WHAT YOU WILL DO:
Check every line below for the word "shown" and copy the ones that have it.
START DATA IN THIS EXERCISE
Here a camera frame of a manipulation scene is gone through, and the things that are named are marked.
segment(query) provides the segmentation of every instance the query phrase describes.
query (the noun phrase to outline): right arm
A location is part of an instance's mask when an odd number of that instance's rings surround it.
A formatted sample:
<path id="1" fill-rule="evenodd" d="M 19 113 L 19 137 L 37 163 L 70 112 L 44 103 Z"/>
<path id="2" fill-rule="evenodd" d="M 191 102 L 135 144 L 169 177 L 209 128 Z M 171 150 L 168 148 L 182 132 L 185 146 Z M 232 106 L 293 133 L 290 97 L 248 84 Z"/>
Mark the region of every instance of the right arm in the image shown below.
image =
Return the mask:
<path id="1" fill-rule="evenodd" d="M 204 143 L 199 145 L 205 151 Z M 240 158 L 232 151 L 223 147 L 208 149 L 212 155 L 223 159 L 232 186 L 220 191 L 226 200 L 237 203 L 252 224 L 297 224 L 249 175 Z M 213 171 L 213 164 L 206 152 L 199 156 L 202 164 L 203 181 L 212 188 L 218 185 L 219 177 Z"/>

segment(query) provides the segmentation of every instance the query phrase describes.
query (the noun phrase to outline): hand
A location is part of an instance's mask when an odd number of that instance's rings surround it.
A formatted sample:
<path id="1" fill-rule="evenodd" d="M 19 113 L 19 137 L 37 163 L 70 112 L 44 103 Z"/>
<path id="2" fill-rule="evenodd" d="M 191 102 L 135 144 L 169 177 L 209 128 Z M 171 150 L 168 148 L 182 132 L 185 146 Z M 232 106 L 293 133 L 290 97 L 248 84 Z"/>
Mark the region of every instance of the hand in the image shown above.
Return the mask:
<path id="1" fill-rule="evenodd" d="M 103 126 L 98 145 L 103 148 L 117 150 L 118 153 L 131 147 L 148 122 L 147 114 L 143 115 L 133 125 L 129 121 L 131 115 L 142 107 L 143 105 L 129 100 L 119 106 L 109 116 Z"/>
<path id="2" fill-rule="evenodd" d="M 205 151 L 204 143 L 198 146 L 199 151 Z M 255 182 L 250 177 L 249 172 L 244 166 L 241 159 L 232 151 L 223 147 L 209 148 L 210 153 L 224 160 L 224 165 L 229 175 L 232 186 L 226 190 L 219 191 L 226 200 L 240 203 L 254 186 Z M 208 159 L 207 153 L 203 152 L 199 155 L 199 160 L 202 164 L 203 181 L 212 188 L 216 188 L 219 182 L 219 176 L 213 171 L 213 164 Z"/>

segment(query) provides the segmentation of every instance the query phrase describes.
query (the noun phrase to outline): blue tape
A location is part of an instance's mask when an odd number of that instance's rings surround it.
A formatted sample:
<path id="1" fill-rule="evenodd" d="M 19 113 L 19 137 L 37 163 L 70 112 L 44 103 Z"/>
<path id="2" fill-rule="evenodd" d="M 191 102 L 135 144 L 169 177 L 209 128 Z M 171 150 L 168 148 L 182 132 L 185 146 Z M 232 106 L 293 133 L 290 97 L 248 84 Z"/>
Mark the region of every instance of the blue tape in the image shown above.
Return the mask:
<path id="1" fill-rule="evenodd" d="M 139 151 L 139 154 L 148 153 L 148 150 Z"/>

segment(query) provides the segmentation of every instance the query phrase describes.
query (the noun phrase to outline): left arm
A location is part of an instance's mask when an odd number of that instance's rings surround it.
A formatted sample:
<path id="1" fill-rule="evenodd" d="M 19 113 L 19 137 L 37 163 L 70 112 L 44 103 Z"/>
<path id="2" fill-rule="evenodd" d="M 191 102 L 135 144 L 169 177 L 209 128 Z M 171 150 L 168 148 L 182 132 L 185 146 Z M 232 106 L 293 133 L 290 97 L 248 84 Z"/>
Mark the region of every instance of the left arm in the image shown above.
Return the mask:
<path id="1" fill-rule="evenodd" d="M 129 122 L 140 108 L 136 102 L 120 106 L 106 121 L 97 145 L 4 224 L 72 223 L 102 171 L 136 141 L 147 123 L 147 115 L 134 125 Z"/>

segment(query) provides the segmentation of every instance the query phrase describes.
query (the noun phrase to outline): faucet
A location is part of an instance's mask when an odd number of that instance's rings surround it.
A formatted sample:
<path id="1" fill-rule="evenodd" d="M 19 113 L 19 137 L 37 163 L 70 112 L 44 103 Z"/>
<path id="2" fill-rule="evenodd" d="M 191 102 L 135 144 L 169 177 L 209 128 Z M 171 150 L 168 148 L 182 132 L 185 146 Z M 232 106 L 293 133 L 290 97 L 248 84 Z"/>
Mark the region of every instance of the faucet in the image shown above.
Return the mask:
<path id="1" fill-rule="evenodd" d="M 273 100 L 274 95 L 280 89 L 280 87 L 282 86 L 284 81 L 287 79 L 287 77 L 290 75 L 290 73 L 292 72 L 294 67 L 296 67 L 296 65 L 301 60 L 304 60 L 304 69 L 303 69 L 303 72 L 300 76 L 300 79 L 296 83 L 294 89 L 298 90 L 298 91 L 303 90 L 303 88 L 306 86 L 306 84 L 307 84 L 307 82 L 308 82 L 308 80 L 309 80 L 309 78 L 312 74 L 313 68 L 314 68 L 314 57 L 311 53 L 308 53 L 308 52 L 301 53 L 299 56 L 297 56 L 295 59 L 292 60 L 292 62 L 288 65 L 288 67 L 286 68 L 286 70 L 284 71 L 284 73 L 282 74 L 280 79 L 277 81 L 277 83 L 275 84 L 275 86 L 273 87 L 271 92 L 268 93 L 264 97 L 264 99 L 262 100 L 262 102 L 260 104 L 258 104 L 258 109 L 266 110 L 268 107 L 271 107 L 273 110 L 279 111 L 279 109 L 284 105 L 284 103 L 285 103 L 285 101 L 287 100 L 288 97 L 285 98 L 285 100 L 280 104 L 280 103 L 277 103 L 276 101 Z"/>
END DATA IN THIS EXERCISE
YOUR SOLUTION:
Mark the region of every instance of the right arm in the image shown below.
Mark the region of every instance of the hand in the image shown above.
Mark the region of every instance of the blue tape in the image shown above.
Mark the region of every instance of the left arm in the image shown above.
Mark the region of every instance of the faucet in the image shown above.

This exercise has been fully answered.